Top customer reviews
I need to reference a book that kept entering my mind while reading this. I believe there's a book called "Acting White" in which a scholar compares and contrasts Black students from Howard University, a mostly Black school, to Northwestern, a mostly white one. This Black scholar assumed that Black students faced only two routes: attend a majority-Black school or be a small, almost invisible presence at a white school (as she did). However, her research broke that duality. She learned that Northwestern had a Black society within its campus. At this majority-white school, there were Black students who could join Black clubs and fraternities, take African-American Studies classes, and just live a very Black experience at a white institution.
This book showed a duality being broken. The school analyzed by the scholar did have a general population that was majority Black and Latino and not well served and it did have an Advance Placement route that was majority Asian and white. However, between the two, there was a Medical Academy whose entrance was not based solely on grades or rank. It gave Blacks and Latinos more options for rigorous learning that didn't depend on them being Honor Society material from jump. I got the sense that because these students felt that they were being offered something special, they studied harder there as a sign of gratitude. That's the gem I pulled from this book: if schools offer programs that feel extraordinary, then even midrange students respond positively to them.
This book is not all positive observances.

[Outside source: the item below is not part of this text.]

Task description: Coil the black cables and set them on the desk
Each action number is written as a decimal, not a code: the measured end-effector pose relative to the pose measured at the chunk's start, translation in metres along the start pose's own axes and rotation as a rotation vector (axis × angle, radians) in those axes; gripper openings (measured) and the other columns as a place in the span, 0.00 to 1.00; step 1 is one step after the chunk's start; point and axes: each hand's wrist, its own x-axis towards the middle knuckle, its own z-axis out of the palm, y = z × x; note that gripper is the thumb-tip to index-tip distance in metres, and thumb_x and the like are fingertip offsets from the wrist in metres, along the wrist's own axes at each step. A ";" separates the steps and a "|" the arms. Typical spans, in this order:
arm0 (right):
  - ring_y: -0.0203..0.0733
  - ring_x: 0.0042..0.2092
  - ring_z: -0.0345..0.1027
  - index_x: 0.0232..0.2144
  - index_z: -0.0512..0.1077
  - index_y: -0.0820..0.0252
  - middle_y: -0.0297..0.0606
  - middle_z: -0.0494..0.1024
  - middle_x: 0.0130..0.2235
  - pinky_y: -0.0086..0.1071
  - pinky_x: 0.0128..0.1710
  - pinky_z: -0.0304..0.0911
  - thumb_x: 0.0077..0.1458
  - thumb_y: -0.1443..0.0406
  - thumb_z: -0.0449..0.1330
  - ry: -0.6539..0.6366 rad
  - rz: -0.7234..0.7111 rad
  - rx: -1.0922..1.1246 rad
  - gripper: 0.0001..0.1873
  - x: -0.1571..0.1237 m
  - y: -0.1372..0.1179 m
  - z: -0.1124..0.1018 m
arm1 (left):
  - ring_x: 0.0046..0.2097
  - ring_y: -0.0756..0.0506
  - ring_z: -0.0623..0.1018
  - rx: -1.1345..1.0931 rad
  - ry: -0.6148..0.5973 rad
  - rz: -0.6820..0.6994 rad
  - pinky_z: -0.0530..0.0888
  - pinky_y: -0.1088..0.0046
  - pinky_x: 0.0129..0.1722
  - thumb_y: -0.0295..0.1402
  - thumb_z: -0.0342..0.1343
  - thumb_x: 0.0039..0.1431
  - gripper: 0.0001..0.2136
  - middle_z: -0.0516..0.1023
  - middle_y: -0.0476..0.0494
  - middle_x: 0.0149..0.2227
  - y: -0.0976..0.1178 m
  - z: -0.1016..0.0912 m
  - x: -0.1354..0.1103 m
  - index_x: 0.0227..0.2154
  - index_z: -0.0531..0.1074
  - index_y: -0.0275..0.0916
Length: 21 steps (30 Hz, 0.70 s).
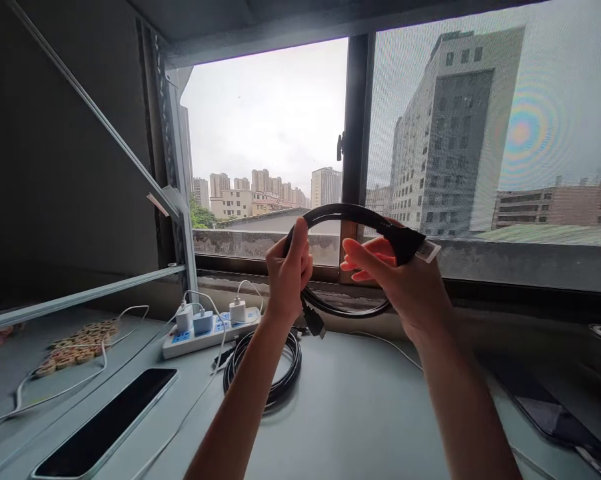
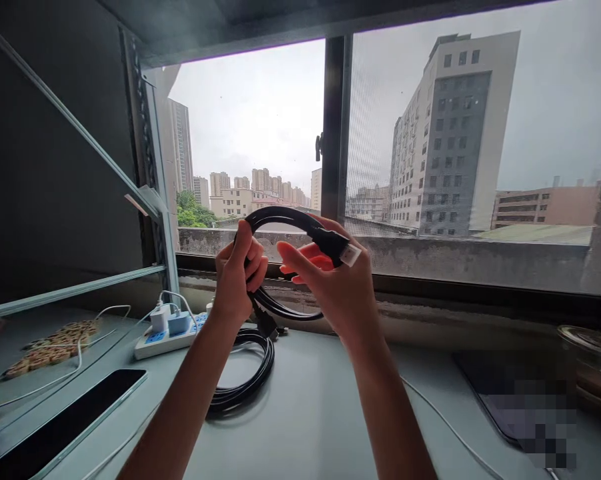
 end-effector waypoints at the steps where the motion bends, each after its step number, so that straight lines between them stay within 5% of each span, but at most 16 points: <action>1: 0.38 0.28 0.75 0.46 0.72 0.55 0.29 0.79 0.27 0.29 0.25 0.73 0.37 0.58 0.71 0.046 -0.021 0.007 0.31 0.000 0.001 0.002 | 0.13 0.59 0.49 0.023 -0.021 -0.036 0.40 0.76 0.12 0.54 0.60 0.45 0.27 0.47 0.59 0.13 -0.001 -0.002 0.002 0.13 0.54 0.39; 4: 0.38 0.28 0.76 0.49 0.70 0.53 0.31 0.80 0.32 0.30 0.27 0.74 0.36 0.56 0.71 0.129 0.002 0.063 0.35 0.003 0.002 0.004 | 0.12 0.59 0.50 0.064 -0.072 -0.117 0.41 0.76 0.12 0.53 0.60 0.45 0.27 0.46 0.59 0.12 -0.001 -0.009 0.007 0.12 0.55 0.38; 8: 0.41 0.31 0.77 0.47 0.72 0.55 0.35 0.80 0.34 0.36 0.32 0.75 0.45 0.48 0.63 0.021 0.075 0.106 0.29 0.004 -0.001 -0.004 | 0.12 0.59 0.50 0.075 -0.032 -0.072 0.42 0.76 0.12 0.53 0.62 0.43 0.25 0.46 0.60 0.11 0.008 -0.020 0.013 0.12 0.58 0.38; 17: 0.45 0.38 0.76 0.49 0.71 0.53 0.39 0.80 0.40 0.40 0.36 0.75 0.44 0.55 0.68 0.018 -0.163 -0.458 0.29 -0.011 -0.016 -0.051 | 0.13 0.57 0.51 0.492 0.199 0.241 0.47 0.75 0.14 0.45 0.62 0.46 0.20 0.51 0.57 0.08 0.036 -0.047 0.017 0.10 0.64 0.38; 21: 0.48 0.45 0.73 0.51 0.70 0.52 0.41 0.77 0.46 0.46 0.46 0.71 0.43 0.55 0.69 0.008 -0.245 -0.566 0.31 -0.005 -0.005 -0.054 | 0.15 0.57 0.54 0.649 0.162 0.329 0.51 0.76 0.17 0.41 0.61 0.48 0.19 0.52 0.57 0.09 0.044 -0.038 0.005 0.10 0.65 0.37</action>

The author did note that several working-class, Black males performing well in school still only wanted to be NBA players when they became adults. He observed some Latino students who suggested they dropped their ethnic identity and rarely associated with other Latinos as they strived to get good grades. Moreover, the book suggests that Black students felt strongly that most teachers favored Asian students over them. The assumptions that Asian were good students and Black and Latino counterparts were not did raise their heads several times.

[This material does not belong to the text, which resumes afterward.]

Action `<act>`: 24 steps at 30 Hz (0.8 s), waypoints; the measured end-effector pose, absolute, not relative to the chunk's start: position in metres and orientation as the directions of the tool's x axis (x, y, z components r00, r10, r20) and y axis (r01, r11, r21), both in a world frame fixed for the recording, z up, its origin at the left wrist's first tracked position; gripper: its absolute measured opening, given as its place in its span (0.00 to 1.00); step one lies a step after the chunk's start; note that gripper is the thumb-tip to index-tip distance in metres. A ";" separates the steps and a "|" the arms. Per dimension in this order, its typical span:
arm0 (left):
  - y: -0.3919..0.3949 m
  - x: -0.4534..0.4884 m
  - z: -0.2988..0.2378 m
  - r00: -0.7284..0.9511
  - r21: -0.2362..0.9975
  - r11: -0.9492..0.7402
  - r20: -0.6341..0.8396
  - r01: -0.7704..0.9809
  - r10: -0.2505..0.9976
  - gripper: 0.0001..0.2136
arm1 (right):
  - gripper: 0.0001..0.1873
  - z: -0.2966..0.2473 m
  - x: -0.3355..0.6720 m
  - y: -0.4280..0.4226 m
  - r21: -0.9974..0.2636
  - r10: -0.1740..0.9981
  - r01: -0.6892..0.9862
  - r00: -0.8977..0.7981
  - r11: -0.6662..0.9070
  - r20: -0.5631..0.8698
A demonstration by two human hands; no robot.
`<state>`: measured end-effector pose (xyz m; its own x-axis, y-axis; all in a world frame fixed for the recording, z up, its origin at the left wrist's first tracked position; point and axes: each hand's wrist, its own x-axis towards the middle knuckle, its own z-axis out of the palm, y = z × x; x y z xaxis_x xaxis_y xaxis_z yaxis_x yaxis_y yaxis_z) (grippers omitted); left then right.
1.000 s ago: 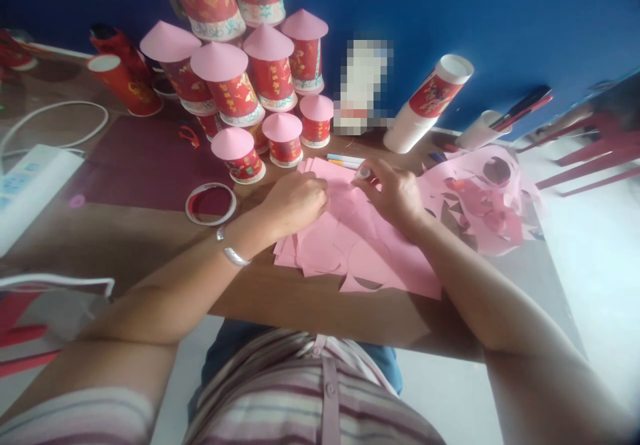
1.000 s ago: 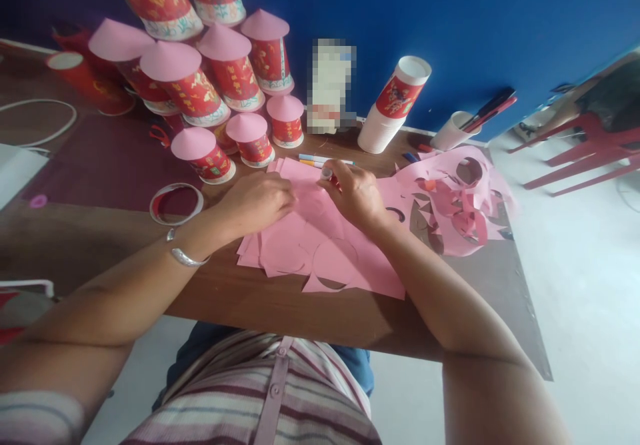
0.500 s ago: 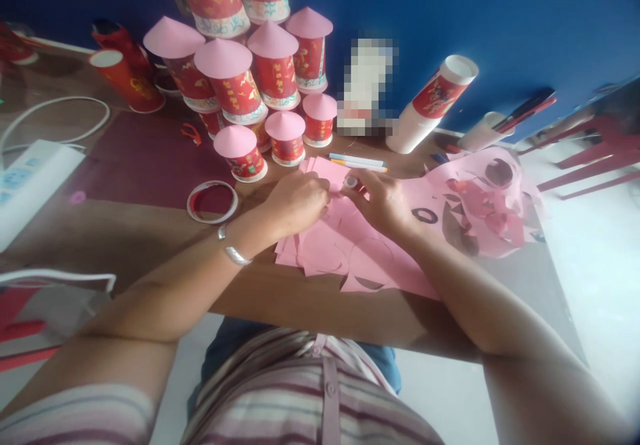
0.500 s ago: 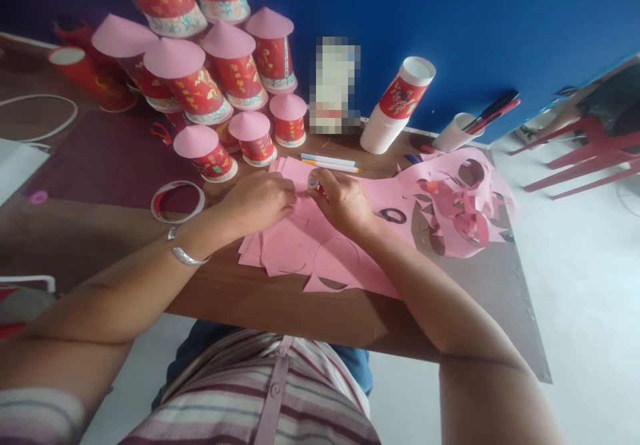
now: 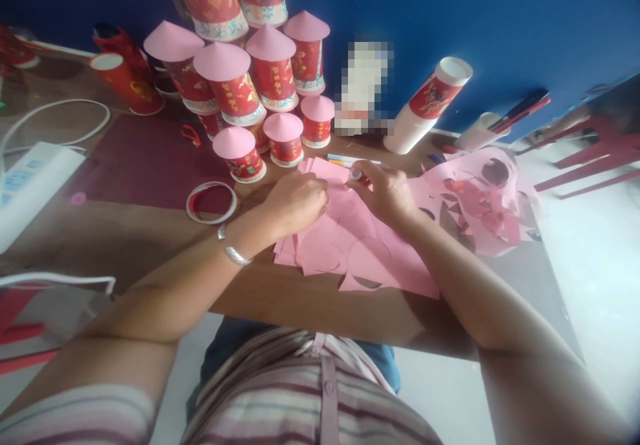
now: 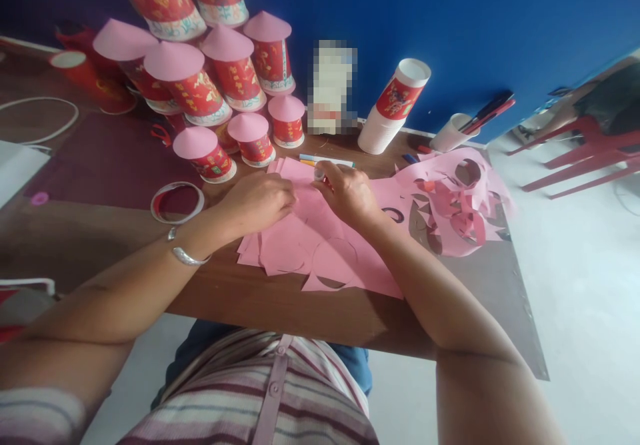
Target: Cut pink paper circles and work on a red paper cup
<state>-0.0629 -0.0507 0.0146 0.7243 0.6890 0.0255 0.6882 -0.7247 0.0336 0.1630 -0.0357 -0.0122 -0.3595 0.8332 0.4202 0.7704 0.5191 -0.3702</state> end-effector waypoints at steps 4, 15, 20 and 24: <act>-0.051 -0.062 0.016 0.714 0.030 -0.715 0.035 0.698 0.699 0.12 | 0.02 -0.008 0.171 -0.036 -0.368 0.826 0.774 -0.333 0.515 0.454; -0.047 -0.068 0.012 0.686 0.161 -0.702 0.146 0.694 0.712 0.05 | 0.19 -0.006 0.192 -0.053 -0.991 0.993 -0.064 0.008 0.115 0.115; -0.055 -0.061 0.013 0.573 0.399 -0.697 0.397 0.596 0.717 0.24 | 0.23 -0.013 0.167 -0.073 -0.969 0.994 -0.247 -0.112 -0.026 0.002; -0.063 -0.053 0.009 0.530 0.474 -0.712 0.476 0.518 0.702 0.17 | 0.23 -0.008 0.158 -0.083 -0.964 0.985 -0.255 -0.169 -0.078 -0.035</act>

Here's my biggest problem. While I applaud the author for his study, I didn't get the sense that it was necessarily replicable. I didn't leave thinking, "Okay, here are the five things that Black and Latino students can do if they want to perform well in high school." This is not a book that principals at heavily minority schools could just use as a blueprint and raise the grades of many students of color. Thus, I was left scratching my head and asking, "Okay, so what was it that I was meant to learn here?" I don't think I could hand this to an entering high school student and say, "Here. Read this, follow it, and you will do well in high school." Some of my concerns may be larger than the scope of the book, but if you read this, you may also be asking yourself the same thing. You may ask yourself, "Alright, I just saw many symptoms in this book, but what is the cure again?"